Tuna used to absolutely horrify me.
I have vivid memories of my dad making tuna melts in the toaster oven as a kid and that horrible stench wafting through the house.
In fact, I was actually averse to all fish until somewhere around 8th or 9th grade when I finally got my act together.
There was this time as a young kid I got myself so worked up over eating shrimp in a stir fry my mom made for dinner that I ended up having an asthma attack over it. We then thought I was allergic to shellfish for the next 8+ years because of it.
Spoiler – I’m not.

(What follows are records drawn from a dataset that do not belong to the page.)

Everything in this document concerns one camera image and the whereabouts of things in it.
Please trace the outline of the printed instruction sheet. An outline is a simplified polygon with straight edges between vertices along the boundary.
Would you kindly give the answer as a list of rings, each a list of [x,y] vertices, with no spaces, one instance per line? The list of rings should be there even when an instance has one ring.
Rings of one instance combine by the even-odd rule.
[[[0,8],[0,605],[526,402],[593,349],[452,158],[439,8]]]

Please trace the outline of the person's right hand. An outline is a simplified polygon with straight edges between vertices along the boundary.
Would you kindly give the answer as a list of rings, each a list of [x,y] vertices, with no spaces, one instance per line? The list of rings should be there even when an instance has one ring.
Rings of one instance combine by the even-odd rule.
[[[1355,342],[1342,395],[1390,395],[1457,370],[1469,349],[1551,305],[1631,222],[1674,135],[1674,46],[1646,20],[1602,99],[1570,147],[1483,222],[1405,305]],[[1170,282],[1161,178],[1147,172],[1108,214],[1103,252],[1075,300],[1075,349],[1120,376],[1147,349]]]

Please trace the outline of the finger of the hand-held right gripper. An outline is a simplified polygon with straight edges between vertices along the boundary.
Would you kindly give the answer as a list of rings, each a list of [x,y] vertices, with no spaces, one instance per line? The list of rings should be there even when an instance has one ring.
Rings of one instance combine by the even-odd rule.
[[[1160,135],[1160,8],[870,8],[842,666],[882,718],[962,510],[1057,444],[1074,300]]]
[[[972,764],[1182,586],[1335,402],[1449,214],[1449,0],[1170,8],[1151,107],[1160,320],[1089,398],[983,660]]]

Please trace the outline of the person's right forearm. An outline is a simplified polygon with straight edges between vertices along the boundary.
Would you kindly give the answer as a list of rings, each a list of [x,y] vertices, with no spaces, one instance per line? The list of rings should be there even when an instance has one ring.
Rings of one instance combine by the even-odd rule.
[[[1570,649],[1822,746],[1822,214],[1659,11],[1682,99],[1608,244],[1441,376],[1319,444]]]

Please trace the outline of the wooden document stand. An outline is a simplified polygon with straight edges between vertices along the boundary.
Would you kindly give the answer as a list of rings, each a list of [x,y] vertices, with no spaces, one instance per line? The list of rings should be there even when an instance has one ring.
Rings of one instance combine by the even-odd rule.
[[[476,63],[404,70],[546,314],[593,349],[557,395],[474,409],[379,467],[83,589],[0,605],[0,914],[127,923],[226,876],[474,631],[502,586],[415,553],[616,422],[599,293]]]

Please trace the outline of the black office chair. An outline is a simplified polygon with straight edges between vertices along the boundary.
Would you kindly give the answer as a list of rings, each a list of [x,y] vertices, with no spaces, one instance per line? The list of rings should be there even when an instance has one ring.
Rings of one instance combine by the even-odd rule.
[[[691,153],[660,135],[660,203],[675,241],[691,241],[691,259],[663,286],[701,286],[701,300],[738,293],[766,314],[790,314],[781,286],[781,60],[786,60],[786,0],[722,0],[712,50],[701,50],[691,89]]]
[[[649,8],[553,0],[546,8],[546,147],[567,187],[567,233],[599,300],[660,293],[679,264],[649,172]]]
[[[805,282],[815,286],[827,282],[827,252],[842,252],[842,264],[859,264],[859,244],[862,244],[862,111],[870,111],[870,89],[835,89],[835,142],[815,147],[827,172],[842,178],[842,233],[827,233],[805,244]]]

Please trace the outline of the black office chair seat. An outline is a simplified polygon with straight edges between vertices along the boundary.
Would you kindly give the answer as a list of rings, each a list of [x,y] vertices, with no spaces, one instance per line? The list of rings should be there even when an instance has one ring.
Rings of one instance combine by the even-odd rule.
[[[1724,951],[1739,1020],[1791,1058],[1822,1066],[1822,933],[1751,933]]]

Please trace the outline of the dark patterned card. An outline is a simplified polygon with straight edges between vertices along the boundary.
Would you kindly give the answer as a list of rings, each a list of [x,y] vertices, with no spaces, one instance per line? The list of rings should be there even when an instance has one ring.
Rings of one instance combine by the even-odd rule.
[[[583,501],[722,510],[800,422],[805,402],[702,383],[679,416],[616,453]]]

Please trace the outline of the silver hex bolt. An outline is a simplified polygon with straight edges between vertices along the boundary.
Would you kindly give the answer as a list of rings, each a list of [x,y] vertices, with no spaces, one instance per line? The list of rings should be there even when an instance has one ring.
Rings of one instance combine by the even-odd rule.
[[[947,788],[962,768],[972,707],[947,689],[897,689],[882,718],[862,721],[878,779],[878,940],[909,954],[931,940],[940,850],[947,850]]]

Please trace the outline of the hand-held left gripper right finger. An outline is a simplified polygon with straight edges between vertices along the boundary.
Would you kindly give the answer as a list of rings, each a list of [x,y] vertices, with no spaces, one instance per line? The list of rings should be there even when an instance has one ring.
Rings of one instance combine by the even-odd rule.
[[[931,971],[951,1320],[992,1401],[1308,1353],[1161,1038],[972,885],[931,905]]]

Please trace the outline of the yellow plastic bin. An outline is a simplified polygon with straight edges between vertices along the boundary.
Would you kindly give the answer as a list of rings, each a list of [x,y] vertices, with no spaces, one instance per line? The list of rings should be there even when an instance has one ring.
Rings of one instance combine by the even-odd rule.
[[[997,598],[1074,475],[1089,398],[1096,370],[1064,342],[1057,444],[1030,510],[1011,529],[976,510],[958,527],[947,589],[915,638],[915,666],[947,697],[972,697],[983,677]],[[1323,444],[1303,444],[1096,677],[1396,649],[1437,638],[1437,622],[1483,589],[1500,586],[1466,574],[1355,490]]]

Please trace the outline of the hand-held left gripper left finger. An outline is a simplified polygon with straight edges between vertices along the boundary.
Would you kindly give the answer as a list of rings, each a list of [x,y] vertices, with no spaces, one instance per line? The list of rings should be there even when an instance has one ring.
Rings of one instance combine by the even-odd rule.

I just really didn’t want to eat shrimp that night.
Fish still freak me out when I’m swimming among them (on our honeymoon in Tahiti, I screamed so loud through the snorkel when I came across an eel Ulysses heard it from the beach) but I’ll happily eat them when they’re not swimming around, congregating in groups and being all slimy.
They’re one of the few things in life I guess I can say I prefer dead to alive.
So on that note…let’s talk tuna!
It still smells just as nasty as I remember, but there isn’t a time when I don’t keep a few of those super convenient packets on hand for a quick lunch.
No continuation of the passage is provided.